Only the Americans like the Irish even though George Washington after having them beat the English in some major skirmishes turned on them for taxes thus proving yet again what a two faced traitor he was. He was employed by the crown and not only did he cheat on it but he did have 9 gurlfriends, must have been the teeth that attracted them.
Oh it was the English who invented the Irish St Paddies cross.
Canadians don't like the Irish, listen up MJ, CANADIANS DON'T LIKE THE IRISH especially the Jewish Canadians, bacon and Irish. Isn't it funny that the Irish are almost human and pigs are close to being Irish which is why they use their hearts and feet in transplants?
Old Knudsen proudly served in the Black and Tans and has had enough of this Irish loving cuntry.
He has also had enough of Eva fucking Lungeria who has to appear on everything including this blog.
Cindy Crawford here wans the truth and I'd wish she'd stop camping outside my hoose and shouting, "Sell us yer wiggle" every time I water me plants.
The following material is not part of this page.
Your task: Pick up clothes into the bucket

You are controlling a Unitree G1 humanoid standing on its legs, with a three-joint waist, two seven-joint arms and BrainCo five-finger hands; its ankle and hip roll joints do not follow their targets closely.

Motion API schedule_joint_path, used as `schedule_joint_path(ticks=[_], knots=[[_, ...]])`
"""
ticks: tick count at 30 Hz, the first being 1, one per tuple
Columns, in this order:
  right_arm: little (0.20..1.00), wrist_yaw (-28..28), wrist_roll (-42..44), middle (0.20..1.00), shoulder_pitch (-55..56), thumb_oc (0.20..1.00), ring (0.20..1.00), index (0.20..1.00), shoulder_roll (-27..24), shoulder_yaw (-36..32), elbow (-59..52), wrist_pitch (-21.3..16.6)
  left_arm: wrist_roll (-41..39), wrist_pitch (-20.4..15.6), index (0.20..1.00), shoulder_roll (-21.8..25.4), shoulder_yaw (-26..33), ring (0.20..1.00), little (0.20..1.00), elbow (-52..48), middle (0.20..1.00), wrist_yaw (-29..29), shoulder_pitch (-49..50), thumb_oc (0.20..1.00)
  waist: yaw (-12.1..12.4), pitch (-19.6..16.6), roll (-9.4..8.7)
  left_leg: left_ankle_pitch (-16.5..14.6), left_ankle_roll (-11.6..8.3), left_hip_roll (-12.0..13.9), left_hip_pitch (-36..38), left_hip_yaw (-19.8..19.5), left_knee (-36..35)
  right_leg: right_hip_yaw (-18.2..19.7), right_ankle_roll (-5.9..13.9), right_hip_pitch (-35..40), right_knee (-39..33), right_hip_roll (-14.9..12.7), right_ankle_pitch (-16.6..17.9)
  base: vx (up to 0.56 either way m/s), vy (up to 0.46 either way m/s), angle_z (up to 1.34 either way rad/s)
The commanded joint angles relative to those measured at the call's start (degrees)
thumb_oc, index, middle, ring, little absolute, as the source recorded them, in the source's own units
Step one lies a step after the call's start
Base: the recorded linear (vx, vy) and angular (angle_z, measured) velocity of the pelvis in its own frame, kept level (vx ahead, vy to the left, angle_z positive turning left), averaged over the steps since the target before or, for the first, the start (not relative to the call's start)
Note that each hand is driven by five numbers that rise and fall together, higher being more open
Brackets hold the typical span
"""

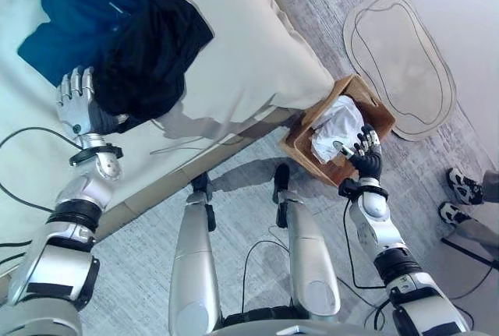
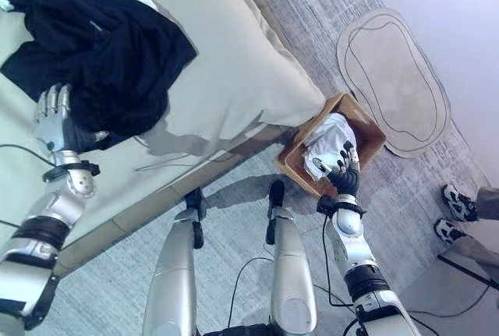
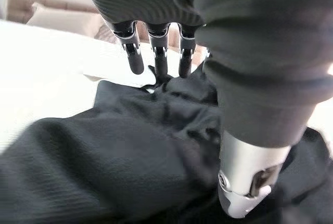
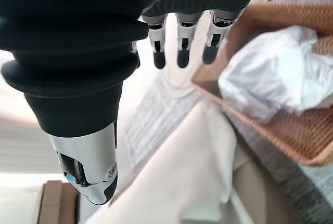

I actually do have a wiggle but how would she know that? maybe she hears me yelling "wake up Jeff" all the time.
There may be other reasons to leave but I can't think of them now.
Ok my ladyboy friend has decided she has had enough persecution for being a chick with a dick. Its how God made her damn it!
Old Knudsen is Penis whipped by Woohoo but a vadge will do. She spent thousands of me money in Vegas and so she can't afford the op poor thing.
So here is where Old Knudsen gives you the chance to laugh at him. Because of Old Knudsen's Ma being from Ulster Old Knudsen can get an Irish passport which he needs for various tax and Woohoo's immigration needs. In no time Woohoo will be able to get her lad removed by the NHS in the UK once I smuggle her in as Irish.
Yes its love that Old Knudsen has to give in and become that which he despises the most ........ a bog trotter.
I'll ride them but to become one is a different matter.
How can I be Old Bitter Balls when I look like this? I can always hate the Slavs that is quite popular right now.
Old Knudsen is proud of his blood and his British passport even though the Brits are desperately trying to get rid of Ulster and have been for years but even the Irish don't want them.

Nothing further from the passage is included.